Jason Freeman, a Certified Public Accountant and attorney representing the Thangsongcharoens, said the case was riddled with irregularities.
“To come in and seize potentially $1 million worth of inventory and sell it on the spot within about four hours for less than $17,000,” Freeman told Red Alert Politics. “To have a government officer actually purchase items, to have that appear to have been covered up or attempted to be covered up. To storm in with more than 20 government agents, armed agents, to come in and bring small children and sit them down to a pizza party to watch this. These are all completely improper actions.”
The Thangsongcharoens’ lawsuit claims that an IRS agent originally decided the store’s inventory did not need to be sold to repay the debt. However, information obtained through a Freedom of Information Act request found that the agency decided to “shut down this failing business,” which they claim led to a string of violated IRS policies.
Despite valuing Mii’s inventory at $615,000, the IRS sold their inventory for $17,000 — less than the alleged money owed — and sold the dresses for $3.75 each. The suit claims the IRS devalued Mii’s inventory from $615,000 to $6,000 — less than 1 percent of their initial valuation — to justify the quick sale.

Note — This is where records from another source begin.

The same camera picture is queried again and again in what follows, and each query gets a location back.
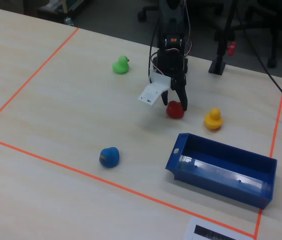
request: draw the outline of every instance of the cable
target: cable
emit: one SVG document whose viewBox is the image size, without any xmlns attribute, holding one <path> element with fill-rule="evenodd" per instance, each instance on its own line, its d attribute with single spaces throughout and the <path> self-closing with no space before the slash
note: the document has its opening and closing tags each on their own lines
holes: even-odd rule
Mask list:
<svg viewBox="0 0 282 240">
<path fill-rule="evenodd" d="M 257 58 L 258 61 L 260 62 L 261 66 L 262 66 L 262 68 L 264 69 L 264 71 L 266 72 L 266 74 L 269 76 L 269 78 L 272 80 L 272 82 L 276 85 L 276 87 L 277 87 L 277 88 L 280 90 L 280 92 L 282 93 L 281 87 L 280 87 L 279 84 L 274 80 L 274 78 L 271 76 L 271 74 L 269 73 L 269 71 L 268 71 L 268 69 L 266 68 L 266 66 L 263 64 L 263 62 L 262 62 L 262 60 L 261 60 L 261 58 L 260 58 L 260 56 L 259 56 L 257 50 L 255 49 L 255 47 L 253 46 L 253 44 L 252 44 L 252 42 L 251 42 L 249 36 L 247 35 L 246 30 L 245 30 L 245 28 L 243 27 L 243 24 L 242 24 L 240 15 L 239 15 L 238 7 L 236 7 L 235 11 L 236 11 L 237 18 L 238 18 L 238 20 L 239 20 L 239 22 L 240 22 L 240 26 L 241 26 L 241 28 L 242 28 L 242 30 L 243 30 L 244 36 L 245 36 L 245 38 L 246 38 L 248 44 L 250 45 L 252 51 L 254 52 L 256 58 Z"/>
<path fill-rule="evenodd" d="M 158 52 L 156 51 L 155 53 L 153 53 L 152 55 L 151 55 L 151 57 L 150 57 L 150 60 L 151 60 L 151 63 L 152 63 L 152 65 L 162 74 L 162 75 L 164 75 L 164 73 L 154 64 L 154 62 L 153 62 L 153 60 L 152 60 L 152 57 L 154 56 L 154 55 L 156 55 Z"/>
<path fill-rule="evenodd" d="M 189 44 L 188 41 L 189 40 L 191 41 L 190 48 L 189 48 L 188 52 L 184 55 L 184 56 L 188 56 L 189 53 L 192 50 L 192 40 L 191 40 L 191 37 L 190 37 L 191 36 L 191 24 L 190 24 L 189 12 L 188 12 L 187 0 L 184 0 L 184 6 L 185 6 L 185 10 L 186 10 L 187 22 L 189 24 L 189 36 L 187 38 L 186 44 L 188 45 Z"/>
<path fill-rule="evenodd" d="M 155 35 L 156 35 L 156 31 L 157 31 L 158 25 L 159 25 L 159 18 L 157 19 L 157 22 L 156 22 L 156 25 L 155 25 L 155 28 L 154 28 L 154 31 L 153 31 L 152 39 L 151 39 L 151 44 L 150 44 L 149 64 L 148 64 L 148 70 L 147 70 L 148 77 L 150 77 L 150 68 L 151 68 L 150 61 L 152 62 L 152 56 L 151 56 L 152 45 L 153 45 L 153 41 L 155 39 Z"/>
</svg>

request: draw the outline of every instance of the orange tape
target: orange tape
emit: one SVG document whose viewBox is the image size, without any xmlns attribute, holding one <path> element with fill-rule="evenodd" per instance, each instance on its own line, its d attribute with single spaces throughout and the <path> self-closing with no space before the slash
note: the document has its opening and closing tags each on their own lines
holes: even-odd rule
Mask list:
<svg viewBox="0 0 282 240">
<path fill-rule="evenodd" d="M 20 149 L 20 148 L 17 148 L 17 147 L 15 147 L 15 146 L 9 145 L 9 144 L 7 144 L 7 143 L 4 143 L 4 142 L 1 142 L 1 141 L 0 141 L 0 145 L 5 146 L 5 147 L 8 147 L 8 148 L 13 149 L 13 150 L 16 150 L 16 151 L 18 151 L 18 152 L 27 154 L 27 155 L 32 156 L 32 157 L 34 157 L 34 158 L 43 160 L 43 161 L 48 162 L 48 163 L 50 163 L 50 164 L 54 164 L 54 165 L 59 166 L 59 167 L 61 167 L 61 168 L 65 168 L 65 169 L 71 170 L 71 171 L 76 172 L 76 173 L 78 173 L 78 174 L 85 175 L 85 176 L 87 176 L 87 177 L 89 177 L 89 178 L 98 180 L 98 181 L 103 182 L 103 183 L 105 183 L 105 184 L 109 184 L 109 185 L 111 185 L 111 186 L 114 186 L 114 187 L 116 187 L 116 188 L 122 189 L 122 190 L 124 190 L 124 191 L 129 192 L 129 193 L 138 195 L 138 196 L 140 196 L 140 197 L 143 197 L 143 198 L 145 198 L 145 199 L 151 200 L 151 201 L 156 202 L 156 203 L 158 203 L 158 204 L 162 204 L 162 205 L 167 206 L 167 207 L 169 207 L 169 208 L 172 208 L 172 209 L 178 210 L 178 211 L 180 211 L 180 212 L 183 212 L 183 213 L 186 213 L 186 214 L 195 216 L 195 217 L 197 217 L 197 218 L 200 218 L 200 219 L 209 221 L 209 222 L 211 222 L 211 223 L 220 225 L 220 226 L 222 226 L 222 227 L 224 227 L 224 228 L 233 230 L 233 231 L 235 231 L 235 232 L 238 232 L 238 233 L 240 233 L 240 234 L 246 235 L 246 236 L 248 236 L 248 237 L 253 238 L 253 236 L 254 236 L 254 235 L 252 235 L 251 233 L 242 231 L 242 230 L 237 229 L 237 228 L 235 228 L 235 227 L 233 227 L 233 226 L 230 226 L 230 225 L 227 225 L 227 224 L 225 224 L 225 223 L 222 223 L 222 222 L 213 220 L 213 219 L 208 218 L 208 217 L 206 217 L 206 216 L 199 215 L 199 214 L 197 214 L 197 213 L 195 213 L 195 212 L 188 211 L 188 210 L 186 210 L 186 209 L 184 209 L 184 208 L 181 208 L 181 207 L 172 205 L 172 204 L 167 203 L 167 202 L 165 202 L 165 201 L 161 201 L 161 200 L 156 199 L 156 198 L 154 198 L 154 197 L 145 195 L 145 194 L 143 194 L 143 193 L 141 193 L 141 192 L 132 190 L 132 189 L 130 189 L 130 188 L 127 188 L 127 187 L 125 187 L 125 186 L 119 185 L 119 184 L 114 183 L 114 182 L 112 182 L 112 181 L 105 180 L 105 179 L 103 179 L 103 178 L 101 178 L 101 177 L 98 177 L 98 176 L 92 175 L 92 174 L 90 174 L 90 173 L 81 171 L 81 170 L 76 169 L 76 168 L 73 168 L 73 167 L 71 167 L 71 166 L 67 166 L 67 165 L 65 165 L 65 164 L 62 164 L 62 163 L 59 163 L 59 162 L 50 160 L 50 159 L 48 159 L 48 158 L 45 158 L 45 157 L 36 155 L 36 154 L 34 154 L 34 153 L 31 153 L 31 152 L 22 150 L 22 149 Z"/>
<path fill-rule="evenodd" d="M 276 138 L 277 138 L 278 126 L 279 126 L 279 122 L 280 122 L 281 110 L 282 110 L 282 94 L 281 94 L 279 108 L 277 110 L 276 121 L 275 121 L 273 136 L 272 136 L 272 143 L 271 143 L 271 149 L 270 149 L 270 155 L 269 155 L 270 158 L 272 158 L 273 152 L 275 150 Z M 261 216 L 262 216 L 262 209 L 259 209 L 259 213 L 257 215 L 257 220 L 256 220 L 256 226 L 255 226 L 255 230 L 254 230 L 254 235 L 253 235 L 253 239 L 255 239 L 255 240 L 258 237 Z"/>
<path fill-rule="evenodd" d="M 40 70 L 60 51 L 60 49 L 77 33 L 79 28 L 77 28 L 55 51 L 49 56 L 49 58 L 35 71 L 35 73 L 16 91 L 15 94 L 0 108 L 0 113 L 6 106 L 21 92 L 21 90 L 40 72 Z"/>
</svg>

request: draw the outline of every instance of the yellow rubber duck
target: yellow rubber duck
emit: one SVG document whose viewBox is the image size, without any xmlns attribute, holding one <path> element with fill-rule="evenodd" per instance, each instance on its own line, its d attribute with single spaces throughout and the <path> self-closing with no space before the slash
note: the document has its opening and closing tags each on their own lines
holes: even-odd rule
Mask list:
<svg viewBox="0 0 282 240">
<path fill-rule="evenodd" d="M 204 123 L 209 129 L 218 129 L 223 124 L 221 112 L 218 108 L 212 108 L 211 112 L 204 117 Z"/>
</svg>

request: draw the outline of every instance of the rubber duck
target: rubber duck
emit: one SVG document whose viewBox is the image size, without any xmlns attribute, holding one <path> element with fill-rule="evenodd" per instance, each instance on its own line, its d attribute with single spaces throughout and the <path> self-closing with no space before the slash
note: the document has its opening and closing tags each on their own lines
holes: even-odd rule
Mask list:
<svg viewBox="0 0 282 240">
<path fill-rule="evenodd" d="M 118 61 L 112 64 L 113 72 L 116 74 L 125 74 L 129 71 L 130 60 L 126 56 L 120 56 Z"/>
<path fill-rule="evenodd" d="M 213 108 L 209 114 L 204 117 L 204 123 L 209 129 L 218 129 L 223 124 L 221 112 L 218 108 Z"/>
<path fill-rule="evenodd" d="M 119 150 L 114 146 L 103 149 L 99 157 L 100 163 L 107 168 L 113 168 L 118 165 L 119 159 Z"/>
<path fill-rule="evenodd" d="M 181 119 L 185 114 L 181 102 L 170 101 L 166 107 L 166 114 L 172 119 Z"/>
</svg>

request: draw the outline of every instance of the black pole
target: black pole
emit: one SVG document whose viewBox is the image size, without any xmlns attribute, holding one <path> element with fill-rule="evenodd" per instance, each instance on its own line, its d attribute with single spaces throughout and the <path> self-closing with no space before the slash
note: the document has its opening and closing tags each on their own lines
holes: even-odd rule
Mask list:
<svg viewBox="0 0 282 240">
<path fill-rule="evenodd" d="M 209 73 L 222 75 L 223 70 L 225 69 L 226 62 L 223 61 L 223 56 L 226 54 L 228 49 L 228 38 L 231 29 L 231 23 L 235 16 L 238 0 L 232 0 L 230 12 L 227 16 L 226 24 L 224 30 L 220 34 L 219 43 L 216 51 L 216 59 L 211 63 Z"/>
</svg>

The IRS sold the inventory within hours through a perishable goods sale reserved for items “liable to perish,” that would lose value in being stored, or be a “great expense” for storage. The IRS used their valuation to claim storing inventory would cost more than they would gain by selling it.

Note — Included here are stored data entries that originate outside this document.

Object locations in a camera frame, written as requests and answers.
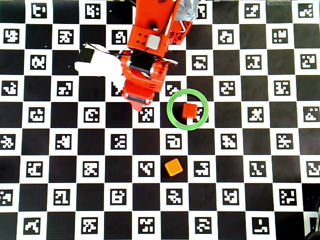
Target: white square
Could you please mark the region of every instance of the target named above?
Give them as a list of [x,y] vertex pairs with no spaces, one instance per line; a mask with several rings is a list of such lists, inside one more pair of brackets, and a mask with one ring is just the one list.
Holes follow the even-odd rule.
[[54,75],[51,77],[51,102],[79,101],[79,76]]
[[[165,76],[161,92],[159,93],[160,102],[168,102],[171,96],[181,89],[187,88],[187,77],[185,75]],[[187,95],[179,96],[175,102],[186,102]]]
[[179,128],[161,128],[160,155],[188,155],[188,132]]
[[25,76],[0,75],[0,102],[23,102],[24,91]]
[[78,128],[106,128],[106,103],[104,101],[80,101],[78,103]]
[[272,184],[271,155],[244,155],[243,176],[248,184]]
[[[310,110],[309,114],[304,114],[304,108]],[[320,101],[297,101],[296,110],[298,116],[298,128],[317,129],[320,128]]]
[[296,75],[268,75],[269,102],[297,101]]
[[63,182],[63,183],[48,184],[48,195],[47,195],[47,211],[48,212],[75,212],[76,206],[77,206],[77,184],[76,183]]
[[[113,143],[114,135],[125,136],[125,148],[116,147]],[[104,154],[106,156],[132,156],[133,154],[133,129],[132,128],[108,128],[105,131]]]
[[318,184],[320,182],[320,156],[300,155],[301,182]]
[[22,107],[23,129],[49,129],[51,124],[51,102],[25,101]]
[[268,75],[268,57],[266,49],[240,50],[240,75],[266,76]]
[[25,23],[52,24],[54,22],[53,11],[53,1],[51,0],[28,0],[25,2]]
[[159,129],[160,102],[153,101],[150,105],[143,107],[142,111],[132,109],[132,128]]
[[[303,212],[304,204],[302,200],[302,184],[301,183],[273,183],[273,205],[275,212]],[[296,196],[296,205],[280,205],[285,204],[285,192],[280,190],[292,190]]]
[[[305,11],[299,11],[299,4],[309,4],[305,8]],[[294,24],[318,24],[319,23],[319,1],[316,0],[295,0],[292,1],[292,21]]]
[[25,76],[51,76],[52,50],[25,49],[24,50]]
[[239,50],[239,24],[213,24],[212,40],[214,50]]
[[132,156],[132,182],[138,183],[138,184],[160,183],[161,182],[160,155],[133,155]]
[[106,49],[123,50],[127,47],[132,31],[131,24],[106,25]]
[[107,2],[101,0],[79,1],[79,23],[81,25],[105,25]]
[[104,184],[105,183],[105,156],[81,155],[76,159],[77,184]]
[[20,157],[19,182],[22,184],[47,184],[49,182],[49,156],[22,155]]
[[317,48],[294,49],[294,66],[295,66],[296,75],[319,75],[320,74],[320,49],[317,49]]
[[105,212],[132,211],[132,202],[133,202],[132,188],[133,186],[131,182],[130,183],[117,182],[117,183],[104,184],[104,211]]
[[270,108],[268,101],[242,101],[242,128],[269,129]]
[[24,23],[0,23],[0,49],[24,50],[26,47],[25,42],[26,25]]
[[[240,182],[216,183],[216,210],[218,212],[244,212],[246,211],[245,184]],[[223,201],[232,204],[224,205]]]
[[175,211],[175,212],[188,211],[189,210],[188,183],[187,182],[162,182],[160,184],[160,210],[162,212],[163,211]]
[[[82,234],[83,222],[82,218],[97,218],[97,234],[88,232]],[[77,240],[103,240],[105,227],[105,212],[104,211],[76,211],[75,212],[75,230],[74,238]]]
[[[277,134],[292,134],[293,149],[277,149]],[[300,155],[299,129],[298,128],[270,128],[271,155],[297,156]]]
[[295,34],[293,23],[268,23],[266,25],[266,48],[267,49],[294,49]]
[[19,196],[20,196],[20,184],[19,183],[1,183],[0,184],[0,194],[4,194],[8,203],[10,205],[2,205],[2,213],[15,213],[19,211]]
[[[268,218],[269,227],[260,229],[253,229],[252,218]],[[246,225],[246,239],[247,240],[270,240],[276,239],[276,222],[275,213],[273,211],[246,211],[245,212],[245,225]],[[259,231],[268,231],[269,234],[259,234]]]
[[[28,234],[24,235],[25,225],[24,220],[28,218],[40,218],[34,219],[34,221],[31,221],[33,223],[36,223],[35,228],[32,227],[30,224],[27,226],[28,229],[33,229],[33,231],[38,231],[37,234]],[[40,229],[38,229],[38,223],[36,221],[39,221],[40,223]],[[16,227],[16,237],[19,240],[43,240],[47,237],[47,212],[46,211],[20,211],[18,212],[17,217],[17,227]]]
[[[154,228],[150,229],[148,224],[152,224],[154,220]],[[145,225],[144,229],[153,233],[139,233],[140,225]],[[132,239],[139,240],[161,240],[161,212],[160,211],[133,211],[132,212]]]
[[244,143],[243,143],[243,132],[242,128],[215,128],[214,129],[214,144],[215,144],[215,155],[217,156],[240,156],[244,154]]
[[241,76],[213,76],[213,99],[215,102],[241,102]]
[[77,128],[50,128],[50,141],[49,141],[50,156],[76,156],[77,154],[78,154],[78,129]]
[[52,49],[53,50],[79,50],[80,46],[79,24],[53,24]]
[[213,76],[214,75],[214,51],[186,50],[186,75],[187,76]]
[[216,156],[188,155],[188,183],[216,183]]
[[[201,218],[203,225],[196,225],[196,218]],[[211,224],[211,233],[196,233],[196,228],[204,233],[206,224]],[[217,211],[189,211],[189,240],[217,240],[218,239],[218,213]]]
[[[252,5],[258,5],[258,10],[256,7],[254,9],[251,6],[248,6],[246,4],[252,4]],[[257,17],[249,17],[246,16],[245,11],[250,11],[249,15]],[[266,1],[261,0],[250,0],[250,1],[239,1],[239,24],[265,24],[267,22],[266,20]]]
[[15,141],[11,139],[11,148],[6,148],[5,150],[0,150],[0,156],[21,156],[21,146],[22,146],[22,128],[0,128],[0,135],[15,135]]
[[[187,103],[197,105],[198,110],[196,111],[197,115],[196,115],[195,119],[187,118],[186,124],[187,125],[196,124],[197,121],[200,121],[201,114],[203,114],[203,104],[200,101],[187,101]],[[207,118],[208,122],[205,121],[205,123],[201,127],[199,127],[200,129],[213,129],[215,127],[215,102],[208,101],[208,107],[209,107],[208,108],[208,118]]]

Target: green circle
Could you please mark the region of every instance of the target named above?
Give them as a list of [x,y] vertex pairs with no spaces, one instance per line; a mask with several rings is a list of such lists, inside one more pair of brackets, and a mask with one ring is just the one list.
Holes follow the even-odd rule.
[[[172,112],[172,107],[174,105],[174,101],[183,94],[191,94],[191,95],[196,96],[201,101],[201,103],[203,105],[203,115],[202,115],[200,121],[198,121],[197,123],[195,123],[193,125],[185,125],[185,124],[178,122]],[[182,129],[182,130],[187,130],[187,131],[196,130],[196,129],[200,128],[208,119],[208,115],[209,115],[208,100],[198,90],[190,89],[190,88],[182,89],[182,90],[177,91],[176,93],[174,93],[170,97],[170,99],[166,105],[166,114],[167,114],[170,122],[172,123],[172,125],[175,126],[176,128]]]

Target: checkerboard
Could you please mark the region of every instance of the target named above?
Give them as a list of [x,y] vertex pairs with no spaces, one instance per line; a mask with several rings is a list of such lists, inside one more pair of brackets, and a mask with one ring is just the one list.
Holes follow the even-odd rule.
[[[74,69],[83,43],[124,49],[134,21],[128,1],[0,1],[0,238],[303,239],[320,195],[319,2],[201,1],[140,112]],[[185,88],[209,104],[189,132],[166,114]],[[203,108],[182,95],[173,112],[191,125]]]

Otherwise, the IRS is required to post a public notice and wait 10 days before selling seized assets to allow the owners time to repurchase the property and to ensure a fair selling price.
The suit claims the IRS also seized items outside of the District Court Order that did not belong to Mii’s: a Keurig, a printer, a Nintendo Wii, Sony PlayStation 4, video games, a surround sound system, and a 65-inch TV. They also seized a Vietnam veteran’s hat that had been dropped off to have badges of honor sewn on, and refused to return it, according to the suit.
The suit claims it was “Bring your kid to work day.” The lead revenue officer’s four children sat on palates, eating pizza, and watching the Thangsongcharoens’ inventory being sold “for pennies on the dollar.” It also described that a seizing officer bid on and bought one of the assets.
The original complaint stated that the revenue officer knew the taxes owed were “incorrect and due to a system error” and that the tax years in question actually reflected “a net operating loss carryover, not a taxable amount.”
The $2 million suit seeks to cover “damages resulting from the reckless, intentional, and/or negligent disregard of the Internal Revenue Code (I.R.C.) and governing Regulations by officers, agents and/or employees of the Internal Revenue Service.”
Freeman said this was the worst case of IRS abuse he had seen.
“They have literally been left destitute. This case is an American tragedy, and is heartbreaking,” Freeman said. “I find it hard to believe that any reasonably-minded person could come to the conclusion that a stock of over 1,600 designer dresses constitutes perishable goods.”